Records for processing =
============

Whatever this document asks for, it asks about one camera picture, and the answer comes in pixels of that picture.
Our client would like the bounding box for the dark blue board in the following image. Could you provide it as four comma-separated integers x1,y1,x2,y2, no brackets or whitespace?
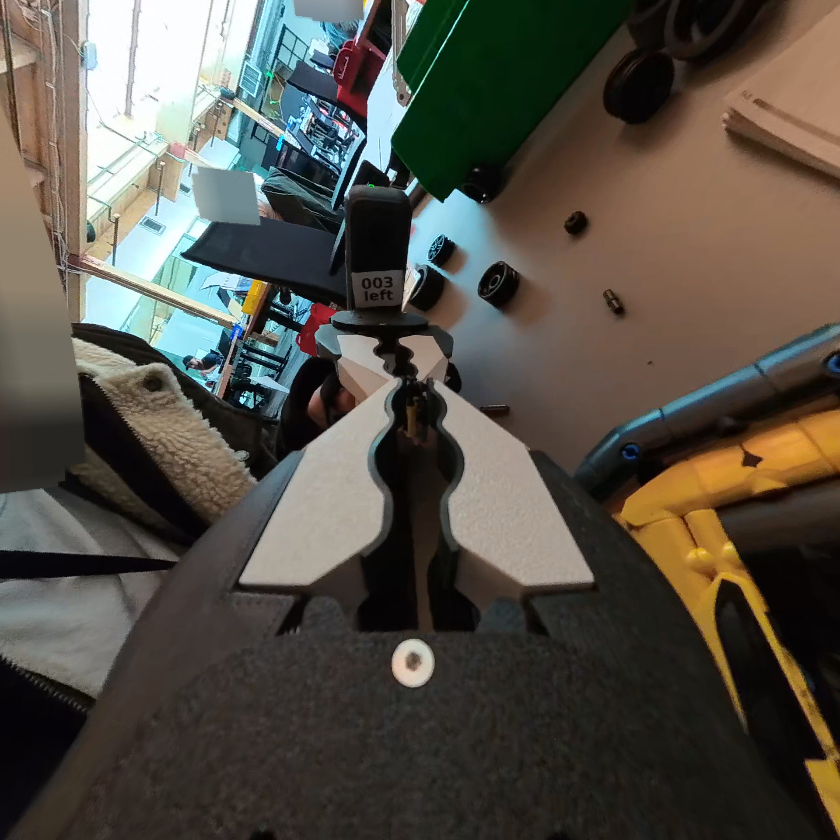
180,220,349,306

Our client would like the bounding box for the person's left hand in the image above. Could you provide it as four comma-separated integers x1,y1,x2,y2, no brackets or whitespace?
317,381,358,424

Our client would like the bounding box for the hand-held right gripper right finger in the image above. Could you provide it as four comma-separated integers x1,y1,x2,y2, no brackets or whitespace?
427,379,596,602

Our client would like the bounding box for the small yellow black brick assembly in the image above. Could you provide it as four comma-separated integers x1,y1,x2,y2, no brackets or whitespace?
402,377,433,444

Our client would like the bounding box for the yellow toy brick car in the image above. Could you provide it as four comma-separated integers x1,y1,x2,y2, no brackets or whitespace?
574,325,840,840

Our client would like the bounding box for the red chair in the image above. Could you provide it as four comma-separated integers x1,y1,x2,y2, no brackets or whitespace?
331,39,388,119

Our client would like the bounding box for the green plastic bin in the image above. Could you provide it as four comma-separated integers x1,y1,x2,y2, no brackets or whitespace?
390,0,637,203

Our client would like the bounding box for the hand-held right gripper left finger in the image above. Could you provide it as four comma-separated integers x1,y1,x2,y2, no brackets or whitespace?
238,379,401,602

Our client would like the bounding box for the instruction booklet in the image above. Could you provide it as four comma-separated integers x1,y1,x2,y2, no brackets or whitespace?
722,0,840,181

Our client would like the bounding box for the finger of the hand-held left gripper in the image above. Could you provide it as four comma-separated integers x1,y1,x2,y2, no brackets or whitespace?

============

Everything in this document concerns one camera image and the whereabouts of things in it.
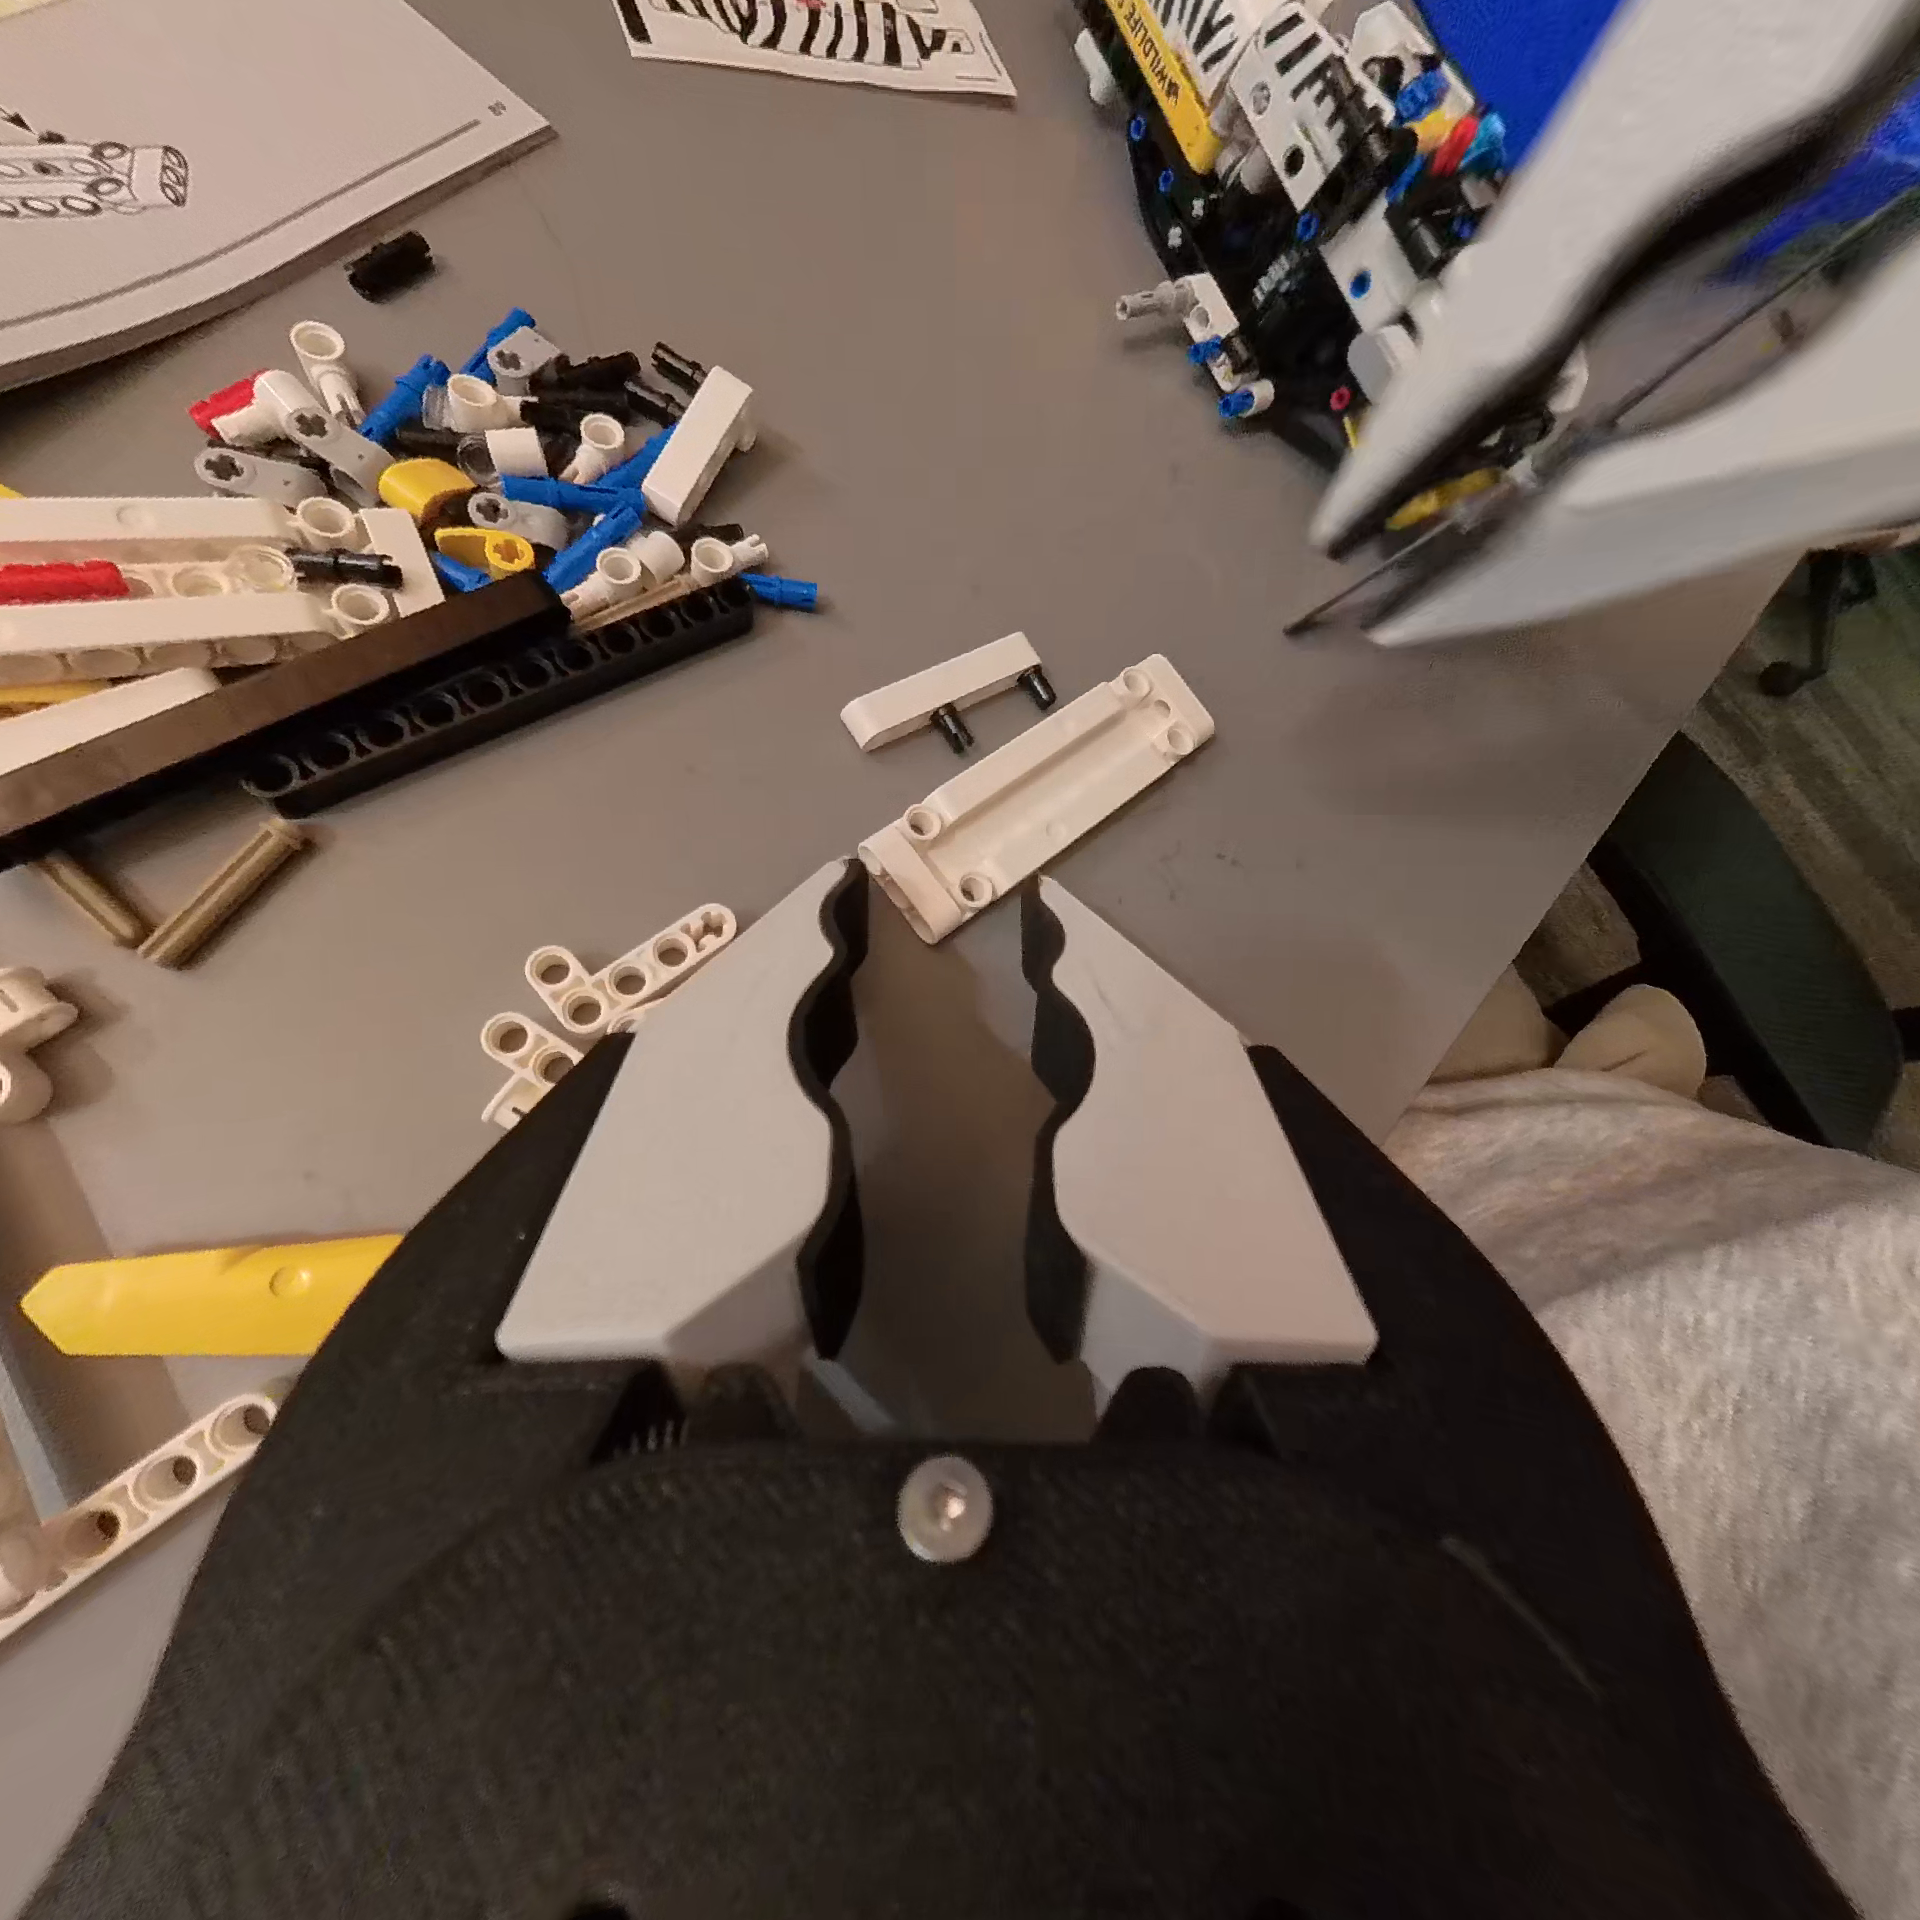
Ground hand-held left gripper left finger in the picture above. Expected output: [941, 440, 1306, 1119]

============

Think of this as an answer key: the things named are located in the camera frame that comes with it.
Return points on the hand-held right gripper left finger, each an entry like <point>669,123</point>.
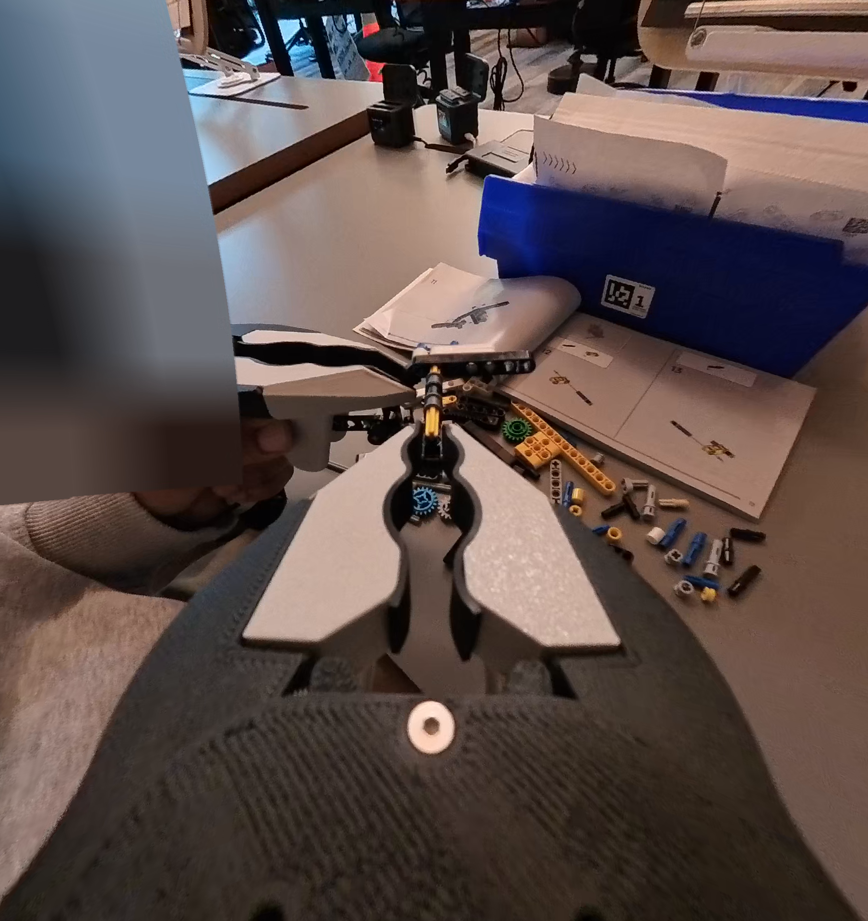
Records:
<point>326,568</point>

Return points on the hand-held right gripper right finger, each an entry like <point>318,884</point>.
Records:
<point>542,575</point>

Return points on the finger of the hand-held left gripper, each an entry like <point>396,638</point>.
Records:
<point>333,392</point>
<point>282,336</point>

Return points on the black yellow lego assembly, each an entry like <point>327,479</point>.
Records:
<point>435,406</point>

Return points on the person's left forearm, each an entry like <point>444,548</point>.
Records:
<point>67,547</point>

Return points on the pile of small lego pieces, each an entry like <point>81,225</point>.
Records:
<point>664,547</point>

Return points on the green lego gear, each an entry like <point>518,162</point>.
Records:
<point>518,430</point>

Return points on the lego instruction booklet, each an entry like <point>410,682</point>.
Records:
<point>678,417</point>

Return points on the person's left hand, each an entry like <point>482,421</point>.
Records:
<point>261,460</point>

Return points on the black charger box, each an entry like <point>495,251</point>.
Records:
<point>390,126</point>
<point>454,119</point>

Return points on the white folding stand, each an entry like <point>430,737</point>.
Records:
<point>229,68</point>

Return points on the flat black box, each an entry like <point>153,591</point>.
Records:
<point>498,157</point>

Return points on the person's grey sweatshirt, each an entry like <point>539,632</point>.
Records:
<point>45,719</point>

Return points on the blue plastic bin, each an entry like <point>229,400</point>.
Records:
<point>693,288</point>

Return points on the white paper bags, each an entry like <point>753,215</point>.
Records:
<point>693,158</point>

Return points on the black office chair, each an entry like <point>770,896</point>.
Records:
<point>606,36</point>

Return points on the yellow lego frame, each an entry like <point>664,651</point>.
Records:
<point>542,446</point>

============

Required action =
Pictures excluded, reproduce only the part above that opens with the line holding "Return points on the hand-held right gripper left" and closes with the line holding "<point>693,288</point>", exactly as written.

Exercise response =
Return points on the hand-held right gripper left finger, each an entry like <point>669,123</point>.
Records:
<point>326,568</point>

Return points on the hand-held right gripper right finger, each an entry like <point>318,884</point>.
Records:
<point>542,575</point>

Return points on the finger of the hand-held left gripper, each an entry like <point>396,638</point>.
Records:
<point>333,392</point>
<point>282,336</point>

Return points on the black yellow lego assembly, each an entry like <point>327,479</point>.
Records:
<point>435,406</point>

Return points on the person's left forearm, each an entry like <point>444,548</point>.
Records:
<point>67,547</point>

Return points on the pile of small lego pieces, each an entry like <point>81,225</point>.
Records:
<point>664,547</point>

Return points on the green lego gear, each an entry like <point>518,162</point>.
Records:
<point>518,430</point>

Return points on the lego instruction booklet, each an entry like <point>410,682</point>.
Records:
<point>678,417</point>

Return points on the person's left hand, each an entry like <point>482,421</point>.
Records:
<point>261,460</point>

Return points on the black charger box, each an entry like <point>495,251</point>.
Records:
<point>390,126</point>
<point>454,119</point>

Return points on the white folding stand, each an entry like <point>430,737</point>.
Records:
<point>229,68</point>

Return points on the flat black box, each an entry like <point>153,591</point>.
Records:
<point>498,157</point>

Return points on the person's grey sweatshirt, each an entry like <point>539,632</point>.
Records:
<point>45,719</point>

Return points on the blue plastic bin, each an entry like <point>229,400</point>.
Records:
<point>693,288</point>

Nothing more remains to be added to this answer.